If we know the ppa the upload was target at we could put a notification
on the web page there; a single field (not one per failure), and no
email sent would:
- allow users to discover it. (In fact we could document that they
should look there for other things too)
- not be badly spammable - multiple annoying uploads would just
coalesce into a single notification whenever the ppa owners happened
to pop by
affects launchpad
IRC snippet from discussion:
18:53 < tohms> strange ... tried yesterday evening to upload ... upload
self was fine but no mail and no package ... in both of my ppa ... tried
today again ... same matter
18:55 < cprov> tohms: it looks like a gpg key problem (no mail back).
What's the source name ?
18:56 < tohms> absolutely ... source is splashy_0.3.13-3ubuntu2
18:58 < cprov> tohms: FatalUploadError: GPG verification of
splashy_0.3.13-3ubuntu2_source.changes failed: Verification failed 3
times: ["(7, 9, 'No public key')", "(7, 9, 'No public key')", "(7, 9,
'No public
key')"]
18:59 < tohms> damn ... why didn't I get this as an email notification?
19:00 < tohms> i've forgotten that I renewd my key ... thx for help!

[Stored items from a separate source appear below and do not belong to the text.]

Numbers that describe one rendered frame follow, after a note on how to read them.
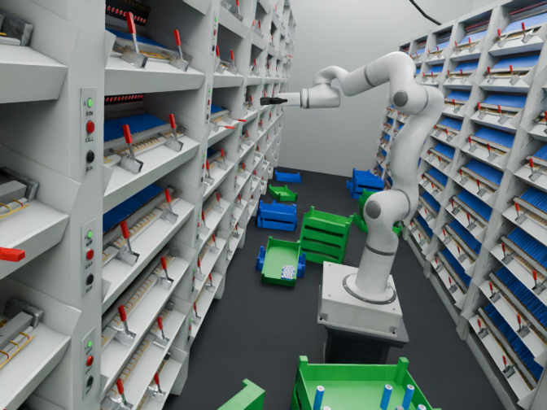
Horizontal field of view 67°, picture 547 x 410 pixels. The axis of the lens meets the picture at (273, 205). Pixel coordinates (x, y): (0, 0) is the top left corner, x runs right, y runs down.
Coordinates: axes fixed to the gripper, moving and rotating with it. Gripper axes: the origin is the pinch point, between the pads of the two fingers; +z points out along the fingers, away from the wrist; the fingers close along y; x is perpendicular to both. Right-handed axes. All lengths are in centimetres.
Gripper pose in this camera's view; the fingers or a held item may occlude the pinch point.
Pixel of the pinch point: (264, 101)
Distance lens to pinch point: 183.1
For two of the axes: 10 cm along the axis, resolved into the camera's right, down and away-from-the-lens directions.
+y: -0.7, 2.9, -9.5
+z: -10.0, 0.3, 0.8
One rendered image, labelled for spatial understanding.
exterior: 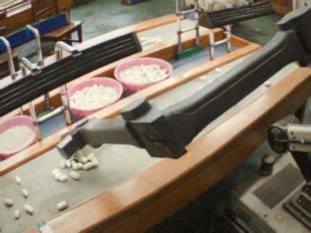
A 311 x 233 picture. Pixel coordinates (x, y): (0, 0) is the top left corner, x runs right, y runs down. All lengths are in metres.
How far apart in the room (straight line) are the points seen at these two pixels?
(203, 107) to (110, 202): 0.52
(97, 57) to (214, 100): 0.57
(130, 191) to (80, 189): 0.17
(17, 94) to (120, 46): 0.39
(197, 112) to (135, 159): 0.63
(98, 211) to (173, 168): 0.29
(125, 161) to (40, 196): 0.34
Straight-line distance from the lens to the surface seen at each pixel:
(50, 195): 1.08
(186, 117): 0.55
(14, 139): 1.40
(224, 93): 0.56
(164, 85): 1.49
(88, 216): 0.96
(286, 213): 1.36
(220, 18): 1.42
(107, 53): 1.07
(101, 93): 1.54
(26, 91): 0.97
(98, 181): 1.09
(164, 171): 1.07
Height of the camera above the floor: 1.50
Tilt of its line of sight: 35 degrees down
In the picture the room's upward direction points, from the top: 3 degrees counter-clockwise
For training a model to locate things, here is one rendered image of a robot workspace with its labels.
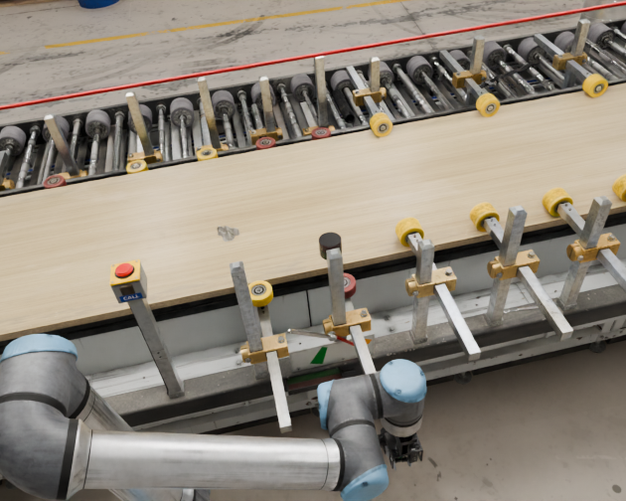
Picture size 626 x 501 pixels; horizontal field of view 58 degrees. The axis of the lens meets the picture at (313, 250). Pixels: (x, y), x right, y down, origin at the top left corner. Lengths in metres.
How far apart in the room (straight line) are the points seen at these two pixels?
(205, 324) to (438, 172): 0.99
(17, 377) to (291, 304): 1.06
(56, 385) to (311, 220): 1.15
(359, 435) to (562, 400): 1.65
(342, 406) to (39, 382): 0.53
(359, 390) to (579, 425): 1.58
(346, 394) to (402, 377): 0.12
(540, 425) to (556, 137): 1.15
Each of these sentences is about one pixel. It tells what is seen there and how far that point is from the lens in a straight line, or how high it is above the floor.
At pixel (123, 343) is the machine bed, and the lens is 1.93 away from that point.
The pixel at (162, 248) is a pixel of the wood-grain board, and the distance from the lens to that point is 1.94.
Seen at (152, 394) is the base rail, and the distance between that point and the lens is 1.82.
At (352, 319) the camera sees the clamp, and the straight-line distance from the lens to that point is 1.65.
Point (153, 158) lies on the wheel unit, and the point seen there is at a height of 0.85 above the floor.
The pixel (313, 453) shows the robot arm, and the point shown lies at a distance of 1.03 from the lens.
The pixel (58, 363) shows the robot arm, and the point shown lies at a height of 1.42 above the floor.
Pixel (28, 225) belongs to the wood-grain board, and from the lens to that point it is 2.26.
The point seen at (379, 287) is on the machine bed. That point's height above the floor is 0.74.
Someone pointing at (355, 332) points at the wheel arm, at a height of 0.86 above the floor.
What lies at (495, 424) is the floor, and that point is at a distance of 2.52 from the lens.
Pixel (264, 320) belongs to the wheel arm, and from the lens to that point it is 1.74.
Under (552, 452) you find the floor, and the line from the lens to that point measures 2.51.
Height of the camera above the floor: 2.15
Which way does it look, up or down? 44 degrees down
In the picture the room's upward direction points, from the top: 6 degrees counter-clockwise
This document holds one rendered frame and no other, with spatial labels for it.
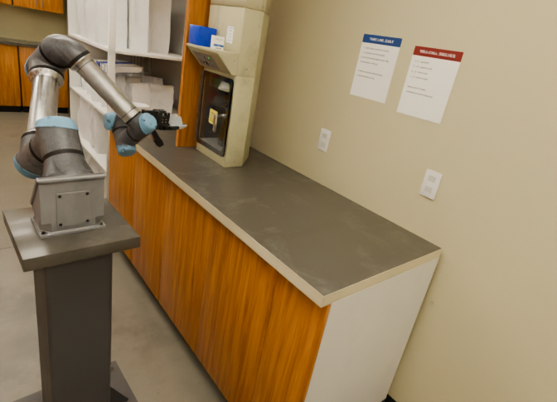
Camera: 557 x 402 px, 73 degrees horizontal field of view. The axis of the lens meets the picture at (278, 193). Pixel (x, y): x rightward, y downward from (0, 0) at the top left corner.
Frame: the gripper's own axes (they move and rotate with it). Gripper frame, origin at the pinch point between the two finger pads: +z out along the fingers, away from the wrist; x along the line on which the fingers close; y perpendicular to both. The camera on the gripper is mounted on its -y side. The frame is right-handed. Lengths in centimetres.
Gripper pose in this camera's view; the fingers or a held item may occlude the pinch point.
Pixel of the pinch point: (182, 126)
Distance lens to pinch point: 189.6
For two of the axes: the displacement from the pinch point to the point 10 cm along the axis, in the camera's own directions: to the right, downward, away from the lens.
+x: -6.2, -3.9, 6.8
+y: 1.7, -9.2, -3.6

19:03 < cprov> tohms: for the meantime, remember that 'no-email within
10 minutes' == 'your gpg key setup in LP has issues'
19:03 < cprov> tohms: no worries, sorry for the inconvenience, we are
working on a fix.
19:04 < tohms> at least you could help me now :)
19:04 < cprov> sure.
19:18 < lifeless> cprov: we could show something on the ppa page
19:18 < lifeless> 'uploads recently rejected without notification'
19:19 < cprov> lifeless: if we avoid to notify people when we can't
authenticate the changesfiles, I doubt we would like to store that
information in the DB
19:20 < cprov> lifeless: anyone could easily inject an annoying number
of rejected uploads in someone else PPA.
19:20 < lifeless> cprov: just thinking it would let them answer the
problem without you haveing to read a log
19:20 < lifeless> cprov: so limit it to one notification
Related: OOPS-1866PPA1221
There is a quick set of checks that we could perform before finishing the upload session that would allow us to spot problems like that earlier and be able to warn the user immediately:
1. There is a .changes;
2. Its signature is good and known by LP;
3. The .changes is parseable;
If those 2 checks pass, there will be always a notification after the upload is processed (later) if any of them fail the upload session should be terminated with an error, which is handled by dput (and can be improved later).
This approach fits the current FTP media and will also work when and if we migrate to SSH media.